When a business, it is necessary to choose the legal form that suits the needs the new employer. The law provides two clear options: to act as autonomous or create a society. Although in the latter case there are different types of legal forms, a limited partnership is the most common, especially in the case of small entrepreneurs. The truth is that in the last decade, the number of sole proprietors or self-employed has fallen by 10% while the number of newly created limited liability companies has stabilized at about 90,000 annually. Connect with other leaders such as Author here. There is no reason to choose one or another type of business, but general criteria can be considered at the time of creating a society. Disclaimer For the self-employed entrepreneur's liability is unlimited, ie there is no difference between commercial and personal property.

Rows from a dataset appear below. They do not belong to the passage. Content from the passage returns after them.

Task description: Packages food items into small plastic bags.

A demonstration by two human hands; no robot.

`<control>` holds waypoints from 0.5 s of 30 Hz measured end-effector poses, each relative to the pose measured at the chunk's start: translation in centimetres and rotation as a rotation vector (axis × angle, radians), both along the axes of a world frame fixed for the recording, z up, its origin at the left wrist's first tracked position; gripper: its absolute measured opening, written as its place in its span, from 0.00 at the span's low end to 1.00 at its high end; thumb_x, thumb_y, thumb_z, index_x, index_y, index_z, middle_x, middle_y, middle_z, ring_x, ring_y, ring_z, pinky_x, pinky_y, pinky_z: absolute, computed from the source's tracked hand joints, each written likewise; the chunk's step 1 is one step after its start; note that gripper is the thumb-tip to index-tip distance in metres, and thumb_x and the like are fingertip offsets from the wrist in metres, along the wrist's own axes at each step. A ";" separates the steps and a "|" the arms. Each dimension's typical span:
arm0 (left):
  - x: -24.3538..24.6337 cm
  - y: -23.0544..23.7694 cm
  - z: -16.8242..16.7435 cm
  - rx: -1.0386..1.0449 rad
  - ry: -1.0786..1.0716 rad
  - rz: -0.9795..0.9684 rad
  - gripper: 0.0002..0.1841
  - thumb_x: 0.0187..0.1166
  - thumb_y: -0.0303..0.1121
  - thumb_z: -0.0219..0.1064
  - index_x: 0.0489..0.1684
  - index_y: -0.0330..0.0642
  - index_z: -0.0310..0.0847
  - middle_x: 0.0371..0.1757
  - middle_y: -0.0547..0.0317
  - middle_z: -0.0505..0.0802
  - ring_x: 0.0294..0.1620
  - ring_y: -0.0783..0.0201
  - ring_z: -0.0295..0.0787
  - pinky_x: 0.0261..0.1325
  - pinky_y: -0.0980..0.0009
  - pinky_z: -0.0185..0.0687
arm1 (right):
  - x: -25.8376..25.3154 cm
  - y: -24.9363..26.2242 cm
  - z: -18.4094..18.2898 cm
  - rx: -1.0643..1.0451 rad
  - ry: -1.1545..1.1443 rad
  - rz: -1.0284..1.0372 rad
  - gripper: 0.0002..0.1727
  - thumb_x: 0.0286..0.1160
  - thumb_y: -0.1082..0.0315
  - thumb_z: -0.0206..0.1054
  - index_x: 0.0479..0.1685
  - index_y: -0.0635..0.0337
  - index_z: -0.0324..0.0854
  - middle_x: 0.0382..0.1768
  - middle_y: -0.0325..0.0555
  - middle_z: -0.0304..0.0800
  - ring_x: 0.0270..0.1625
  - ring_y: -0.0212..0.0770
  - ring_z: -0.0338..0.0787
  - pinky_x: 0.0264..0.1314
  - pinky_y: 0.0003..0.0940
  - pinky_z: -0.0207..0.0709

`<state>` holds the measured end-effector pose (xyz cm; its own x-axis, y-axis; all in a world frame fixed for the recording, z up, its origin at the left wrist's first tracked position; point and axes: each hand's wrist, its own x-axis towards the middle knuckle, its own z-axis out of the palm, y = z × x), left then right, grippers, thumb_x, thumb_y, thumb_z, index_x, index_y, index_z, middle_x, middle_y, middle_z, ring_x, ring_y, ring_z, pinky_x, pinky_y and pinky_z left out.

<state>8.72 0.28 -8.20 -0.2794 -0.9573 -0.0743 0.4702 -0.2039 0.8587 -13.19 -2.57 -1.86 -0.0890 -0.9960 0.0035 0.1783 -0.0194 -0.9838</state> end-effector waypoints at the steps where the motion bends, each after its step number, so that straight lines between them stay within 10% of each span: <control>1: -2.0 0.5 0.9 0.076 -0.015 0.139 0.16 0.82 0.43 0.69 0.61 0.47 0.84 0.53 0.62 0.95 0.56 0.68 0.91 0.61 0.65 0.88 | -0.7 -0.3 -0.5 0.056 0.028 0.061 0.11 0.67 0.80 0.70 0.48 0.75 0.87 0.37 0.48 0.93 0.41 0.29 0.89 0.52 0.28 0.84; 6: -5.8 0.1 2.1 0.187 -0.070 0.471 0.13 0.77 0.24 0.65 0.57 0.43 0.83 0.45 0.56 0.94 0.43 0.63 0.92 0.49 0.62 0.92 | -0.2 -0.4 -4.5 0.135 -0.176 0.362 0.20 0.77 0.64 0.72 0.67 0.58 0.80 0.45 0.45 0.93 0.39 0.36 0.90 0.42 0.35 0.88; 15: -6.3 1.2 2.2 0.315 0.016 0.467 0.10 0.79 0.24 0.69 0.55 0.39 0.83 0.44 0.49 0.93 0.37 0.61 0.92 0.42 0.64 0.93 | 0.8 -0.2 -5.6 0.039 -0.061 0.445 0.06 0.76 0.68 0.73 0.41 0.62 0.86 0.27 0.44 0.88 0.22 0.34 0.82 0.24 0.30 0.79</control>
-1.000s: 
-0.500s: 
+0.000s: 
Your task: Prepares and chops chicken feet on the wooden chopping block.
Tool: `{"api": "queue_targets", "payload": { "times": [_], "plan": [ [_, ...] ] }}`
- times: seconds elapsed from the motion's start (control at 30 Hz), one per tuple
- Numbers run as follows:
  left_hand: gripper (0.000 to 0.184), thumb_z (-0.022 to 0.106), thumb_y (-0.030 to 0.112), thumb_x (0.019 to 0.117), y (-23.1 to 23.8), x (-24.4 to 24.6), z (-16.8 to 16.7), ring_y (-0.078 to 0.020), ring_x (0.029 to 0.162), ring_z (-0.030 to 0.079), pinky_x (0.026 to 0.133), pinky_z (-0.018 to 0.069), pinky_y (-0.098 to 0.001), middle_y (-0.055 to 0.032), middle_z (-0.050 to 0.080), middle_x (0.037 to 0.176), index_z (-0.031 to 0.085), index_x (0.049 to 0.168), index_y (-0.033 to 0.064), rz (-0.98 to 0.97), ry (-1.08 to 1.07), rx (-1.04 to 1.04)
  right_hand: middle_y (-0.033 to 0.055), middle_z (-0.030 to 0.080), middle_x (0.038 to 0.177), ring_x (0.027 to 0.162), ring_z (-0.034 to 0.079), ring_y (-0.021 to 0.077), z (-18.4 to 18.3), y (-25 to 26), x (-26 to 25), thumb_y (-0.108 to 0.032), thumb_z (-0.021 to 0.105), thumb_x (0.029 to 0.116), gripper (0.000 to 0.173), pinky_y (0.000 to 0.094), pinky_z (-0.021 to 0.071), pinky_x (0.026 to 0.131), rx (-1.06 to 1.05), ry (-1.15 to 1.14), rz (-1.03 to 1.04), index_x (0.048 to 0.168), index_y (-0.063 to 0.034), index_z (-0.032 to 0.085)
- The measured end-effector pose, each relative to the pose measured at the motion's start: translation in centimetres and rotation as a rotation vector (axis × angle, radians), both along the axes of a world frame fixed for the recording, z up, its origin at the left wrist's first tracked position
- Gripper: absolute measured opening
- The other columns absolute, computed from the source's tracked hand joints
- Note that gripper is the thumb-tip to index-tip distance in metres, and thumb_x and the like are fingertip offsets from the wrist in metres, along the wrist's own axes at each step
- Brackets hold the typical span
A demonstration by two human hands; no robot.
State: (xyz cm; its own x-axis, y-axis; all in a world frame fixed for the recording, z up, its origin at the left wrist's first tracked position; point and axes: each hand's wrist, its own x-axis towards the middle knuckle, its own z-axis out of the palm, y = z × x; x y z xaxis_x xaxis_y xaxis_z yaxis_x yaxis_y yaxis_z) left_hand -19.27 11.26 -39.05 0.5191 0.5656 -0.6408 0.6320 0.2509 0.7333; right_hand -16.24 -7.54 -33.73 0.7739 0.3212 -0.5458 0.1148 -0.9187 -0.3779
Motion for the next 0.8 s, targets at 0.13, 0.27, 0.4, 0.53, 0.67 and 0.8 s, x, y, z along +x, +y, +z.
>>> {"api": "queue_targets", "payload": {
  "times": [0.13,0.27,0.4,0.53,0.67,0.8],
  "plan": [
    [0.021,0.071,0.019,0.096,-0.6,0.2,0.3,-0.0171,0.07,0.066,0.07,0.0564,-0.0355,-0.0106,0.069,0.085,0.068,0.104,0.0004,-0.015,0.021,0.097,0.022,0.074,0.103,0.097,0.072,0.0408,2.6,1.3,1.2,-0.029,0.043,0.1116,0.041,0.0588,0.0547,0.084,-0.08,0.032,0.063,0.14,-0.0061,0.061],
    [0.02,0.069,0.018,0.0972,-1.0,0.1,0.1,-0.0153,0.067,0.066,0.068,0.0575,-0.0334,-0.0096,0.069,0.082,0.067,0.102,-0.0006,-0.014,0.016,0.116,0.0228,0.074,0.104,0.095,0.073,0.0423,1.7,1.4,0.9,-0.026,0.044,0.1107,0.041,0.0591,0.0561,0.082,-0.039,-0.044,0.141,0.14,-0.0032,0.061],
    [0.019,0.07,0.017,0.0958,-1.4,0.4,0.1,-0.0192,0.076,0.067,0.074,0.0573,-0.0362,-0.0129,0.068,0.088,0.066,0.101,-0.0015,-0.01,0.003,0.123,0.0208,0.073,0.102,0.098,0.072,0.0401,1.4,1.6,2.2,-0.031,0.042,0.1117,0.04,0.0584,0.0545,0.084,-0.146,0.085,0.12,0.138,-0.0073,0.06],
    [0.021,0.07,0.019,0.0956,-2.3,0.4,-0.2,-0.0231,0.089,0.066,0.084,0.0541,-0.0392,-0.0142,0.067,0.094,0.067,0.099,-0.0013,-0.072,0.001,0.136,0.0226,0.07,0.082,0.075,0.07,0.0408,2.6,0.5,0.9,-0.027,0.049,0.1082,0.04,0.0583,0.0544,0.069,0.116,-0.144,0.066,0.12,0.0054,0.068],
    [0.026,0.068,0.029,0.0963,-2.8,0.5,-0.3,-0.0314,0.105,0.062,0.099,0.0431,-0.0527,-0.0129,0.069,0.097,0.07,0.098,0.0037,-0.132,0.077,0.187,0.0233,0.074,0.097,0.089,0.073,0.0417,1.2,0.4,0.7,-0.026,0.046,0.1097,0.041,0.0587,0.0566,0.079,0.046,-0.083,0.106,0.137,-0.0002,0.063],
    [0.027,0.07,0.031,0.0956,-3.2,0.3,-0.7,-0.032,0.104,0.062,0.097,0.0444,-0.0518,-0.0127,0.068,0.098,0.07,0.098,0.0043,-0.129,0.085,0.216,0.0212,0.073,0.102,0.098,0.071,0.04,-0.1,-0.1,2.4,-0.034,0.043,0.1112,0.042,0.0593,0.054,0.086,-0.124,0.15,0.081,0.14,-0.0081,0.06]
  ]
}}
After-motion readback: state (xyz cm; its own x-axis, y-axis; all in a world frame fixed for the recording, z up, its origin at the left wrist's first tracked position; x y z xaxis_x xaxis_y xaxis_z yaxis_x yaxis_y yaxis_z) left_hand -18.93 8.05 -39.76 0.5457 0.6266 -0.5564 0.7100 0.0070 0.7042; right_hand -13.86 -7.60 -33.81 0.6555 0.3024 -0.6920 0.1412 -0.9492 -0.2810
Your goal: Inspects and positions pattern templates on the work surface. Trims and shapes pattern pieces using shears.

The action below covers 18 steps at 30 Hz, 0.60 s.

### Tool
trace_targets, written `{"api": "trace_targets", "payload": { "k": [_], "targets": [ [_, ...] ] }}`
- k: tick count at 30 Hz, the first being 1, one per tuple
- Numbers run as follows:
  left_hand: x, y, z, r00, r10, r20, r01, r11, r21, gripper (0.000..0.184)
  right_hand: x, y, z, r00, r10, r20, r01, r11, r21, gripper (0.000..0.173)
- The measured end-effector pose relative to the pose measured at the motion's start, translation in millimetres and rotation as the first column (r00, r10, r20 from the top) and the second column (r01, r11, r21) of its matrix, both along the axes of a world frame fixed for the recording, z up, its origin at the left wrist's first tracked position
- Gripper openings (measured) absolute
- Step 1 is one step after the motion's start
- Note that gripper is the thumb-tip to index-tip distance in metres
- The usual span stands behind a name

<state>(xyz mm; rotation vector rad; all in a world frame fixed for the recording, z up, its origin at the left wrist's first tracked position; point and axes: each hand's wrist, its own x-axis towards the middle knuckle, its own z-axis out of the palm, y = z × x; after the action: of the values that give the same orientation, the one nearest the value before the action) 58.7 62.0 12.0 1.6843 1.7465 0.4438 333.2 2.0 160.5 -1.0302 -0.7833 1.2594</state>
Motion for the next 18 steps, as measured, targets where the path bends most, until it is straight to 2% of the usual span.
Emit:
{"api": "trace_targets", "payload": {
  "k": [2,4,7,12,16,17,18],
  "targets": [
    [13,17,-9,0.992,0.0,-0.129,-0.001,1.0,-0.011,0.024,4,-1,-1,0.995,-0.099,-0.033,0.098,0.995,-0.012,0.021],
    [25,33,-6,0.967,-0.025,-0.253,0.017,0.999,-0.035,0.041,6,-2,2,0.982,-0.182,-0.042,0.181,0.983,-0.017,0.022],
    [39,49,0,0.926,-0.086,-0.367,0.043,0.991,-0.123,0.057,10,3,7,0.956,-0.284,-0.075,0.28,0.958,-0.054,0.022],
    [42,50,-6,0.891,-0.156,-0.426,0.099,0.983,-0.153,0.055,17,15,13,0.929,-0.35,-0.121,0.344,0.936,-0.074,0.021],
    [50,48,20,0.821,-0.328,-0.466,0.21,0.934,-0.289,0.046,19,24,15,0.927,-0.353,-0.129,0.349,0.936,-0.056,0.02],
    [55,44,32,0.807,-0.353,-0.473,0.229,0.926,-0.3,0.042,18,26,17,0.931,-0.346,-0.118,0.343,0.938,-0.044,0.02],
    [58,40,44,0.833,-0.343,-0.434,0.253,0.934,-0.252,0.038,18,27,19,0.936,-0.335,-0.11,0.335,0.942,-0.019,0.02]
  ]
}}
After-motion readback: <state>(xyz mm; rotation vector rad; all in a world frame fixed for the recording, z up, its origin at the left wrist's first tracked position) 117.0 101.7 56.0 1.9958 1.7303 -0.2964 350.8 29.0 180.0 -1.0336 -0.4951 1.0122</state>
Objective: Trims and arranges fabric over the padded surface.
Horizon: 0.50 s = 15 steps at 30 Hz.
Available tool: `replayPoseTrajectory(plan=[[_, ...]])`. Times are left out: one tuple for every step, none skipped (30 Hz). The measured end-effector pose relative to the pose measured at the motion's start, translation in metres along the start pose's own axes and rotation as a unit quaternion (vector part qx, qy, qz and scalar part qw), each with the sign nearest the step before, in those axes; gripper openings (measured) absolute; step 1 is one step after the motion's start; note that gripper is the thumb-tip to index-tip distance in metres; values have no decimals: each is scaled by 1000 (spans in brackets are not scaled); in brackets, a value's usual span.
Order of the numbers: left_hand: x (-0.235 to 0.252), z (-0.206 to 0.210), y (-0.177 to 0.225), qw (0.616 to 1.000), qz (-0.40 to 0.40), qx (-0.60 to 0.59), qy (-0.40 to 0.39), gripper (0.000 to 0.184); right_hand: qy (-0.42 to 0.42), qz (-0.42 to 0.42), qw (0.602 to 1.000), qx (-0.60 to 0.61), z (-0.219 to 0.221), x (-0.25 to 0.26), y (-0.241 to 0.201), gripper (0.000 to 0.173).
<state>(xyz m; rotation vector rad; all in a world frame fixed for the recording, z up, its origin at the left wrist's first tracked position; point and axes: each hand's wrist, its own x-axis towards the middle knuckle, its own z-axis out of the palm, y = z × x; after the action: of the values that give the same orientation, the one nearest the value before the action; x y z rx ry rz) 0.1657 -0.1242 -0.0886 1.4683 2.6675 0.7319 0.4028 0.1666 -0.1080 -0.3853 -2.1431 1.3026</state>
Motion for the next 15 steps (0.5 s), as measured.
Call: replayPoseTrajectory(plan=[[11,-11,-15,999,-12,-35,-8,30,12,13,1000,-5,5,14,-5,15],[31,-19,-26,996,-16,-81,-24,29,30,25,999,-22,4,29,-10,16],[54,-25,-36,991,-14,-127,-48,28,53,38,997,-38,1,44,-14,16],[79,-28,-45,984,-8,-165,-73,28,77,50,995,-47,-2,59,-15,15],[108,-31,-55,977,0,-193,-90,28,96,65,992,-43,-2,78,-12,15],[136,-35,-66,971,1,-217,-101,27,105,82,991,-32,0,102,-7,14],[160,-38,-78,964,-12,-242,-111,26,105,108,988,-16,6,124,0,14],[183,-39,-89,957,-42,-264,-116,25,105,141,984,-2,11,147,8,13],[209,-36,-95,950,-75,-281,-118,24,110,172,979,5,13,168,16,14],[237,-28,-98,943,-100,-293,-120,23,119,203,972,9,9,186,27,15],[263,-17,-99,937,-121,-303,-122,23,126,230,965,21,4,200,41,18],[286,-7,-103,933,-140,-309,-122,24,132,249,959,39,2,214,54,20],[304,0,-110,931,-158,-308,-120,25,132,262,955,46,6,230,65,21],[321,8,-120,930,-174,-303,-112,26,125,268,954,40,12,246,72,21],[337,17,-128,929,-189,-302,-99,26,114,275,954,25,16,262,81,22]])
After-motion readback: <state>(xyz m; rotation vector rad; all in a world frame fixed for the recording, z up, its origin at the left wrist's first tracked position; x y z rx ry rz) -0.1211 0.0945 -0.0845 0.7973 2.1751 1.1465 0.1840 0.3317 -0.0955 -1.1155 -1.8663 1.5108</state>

By contrast, limited liability companies is limited to the capital. So when one such company declares bankruptcy, responds only to property owned by the company, but never with those of their owners. Limited financial resources required by society a minimum capital outlay of 3006.00 a, i. When granting a loan, banks ask for input from members personal guarantees. How to tax tax tax is different in each legal forms.
Thus, self-employed obtained directly benefits their business and have to pay tax in the income tax. Meanwhile, the limited partnership should be taxed through corporation tax. In the first case the tax rate is 48% in the corporate tax is 35%, even in small size firms is 30% for the first 15 million pesetas.